Even the closest ties between relatives can get strained in a family business environment. Similarly, different metals don’t always work well together in the context of alloys. As a result, finding the perfect blend of metals for specific engineering applications has been an arduous undertaking for materials scientists.
Complex concentrated alloys, or CCAs, are among the trickiest to formulate— the vast possibilities in their melting temperature and chemical composition make optimisation significantly more complicated compared to simpler high entropy alloys (HEAs).
“CCAs typically incorporate a larger variety of elements and more intricate compositions with varying element ratios compared to HEAs,” explained Kewu Bai, a Senior Scientist at A*STAR’s Institute of High Performance Computing (IHPC), adding that CCAs also exhibit multiple phases and involve more complicated manufacturing processes.
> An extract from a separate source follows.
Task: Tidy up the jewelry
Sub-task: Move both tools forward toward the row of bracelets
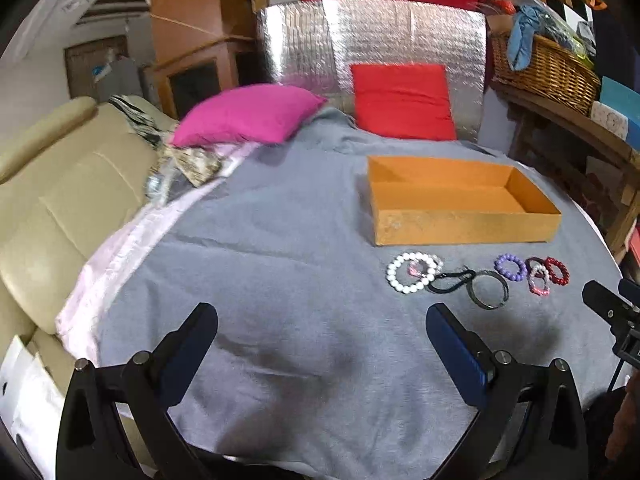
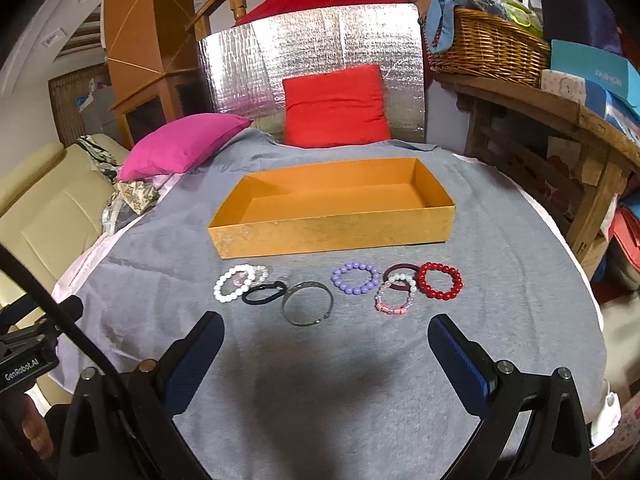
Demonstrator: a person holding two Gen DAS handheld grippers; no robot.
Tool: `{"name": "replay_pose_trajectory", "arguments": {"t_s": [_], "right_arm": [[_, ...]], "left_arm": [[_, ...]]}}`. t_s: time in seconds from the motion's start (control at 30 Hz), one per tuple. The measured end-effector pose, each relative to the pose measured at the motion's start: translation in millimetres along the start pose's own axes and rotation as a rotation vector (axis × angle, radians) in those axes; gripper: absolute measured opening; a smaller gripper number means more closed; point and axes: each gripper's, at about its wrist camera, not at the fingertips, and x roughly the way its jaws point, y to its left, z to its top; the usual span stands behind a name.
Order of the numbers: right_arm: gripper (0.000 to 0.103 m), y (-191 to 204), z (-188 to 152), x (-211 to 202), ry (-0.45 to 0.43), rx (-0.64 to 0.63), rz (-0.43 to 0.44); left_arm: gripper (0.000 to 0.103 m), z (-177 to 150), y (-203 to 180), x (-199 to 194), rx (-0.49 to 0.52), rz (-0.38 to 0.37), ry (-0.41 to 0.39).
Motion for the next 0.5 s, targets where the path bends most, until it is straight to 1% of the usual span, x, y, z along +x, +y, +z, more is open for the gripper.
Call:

A key part of the alloy manufacturer’s design toolkit is CALPHAD (Computer Coupling of Phase Diagrams and Thermochemistry), a thermodynamic modelling technique that helps them to predict how different CCA compositions would behave. “However, the method is time-consuming and may not explore all possible combinations when looking for the best CCA composition,” said Bai.
An alternative CCA-design approach using machine learning (ML) boasts speed and efficiency, but isn’t always practical as it requires large, high-quality datasets to generate accurate predictions.
In response, Bai and colleagues developed a best-of-both-worlds approach to CCA optimisation. Merging both CALPHAD and ML, they started with a small thermodynamic dataset and used reinforcement learning (an ML-training strategy that uses trial and error) to iteratively expand the capabilities of their new platform.
The researchers leveraged the novel CALPHAD/ML platform to predict and assess alloy structures in 20 different CCA families that contained aluminium. Their CCA predictions were found to line up well with the results of real-world testing, boasting over 92 percent accuracy.
“The synergy of CALPHAD and ML thus offers a more comprehensive and efficient approach to the design and optimisation of CCAs compared to using each method individually,” concluded Bai, who added that the team also identified two CCA compositions (AlCoCrFeNi and AlCrFeMnNi) with promising structures and properties for engineering applications.
Next up, the researchers are using a similar computational tactic to tackle the design of eutectic HEAs, alloys featuring unique microstructures with potentially useful material properties, as well as pursuing other rare and powerful metal combinations to advance the world of metallurgy.
The A*STAR-affiliated researchers contributing to this research are from the Institute of High Performance Computing (IHPC).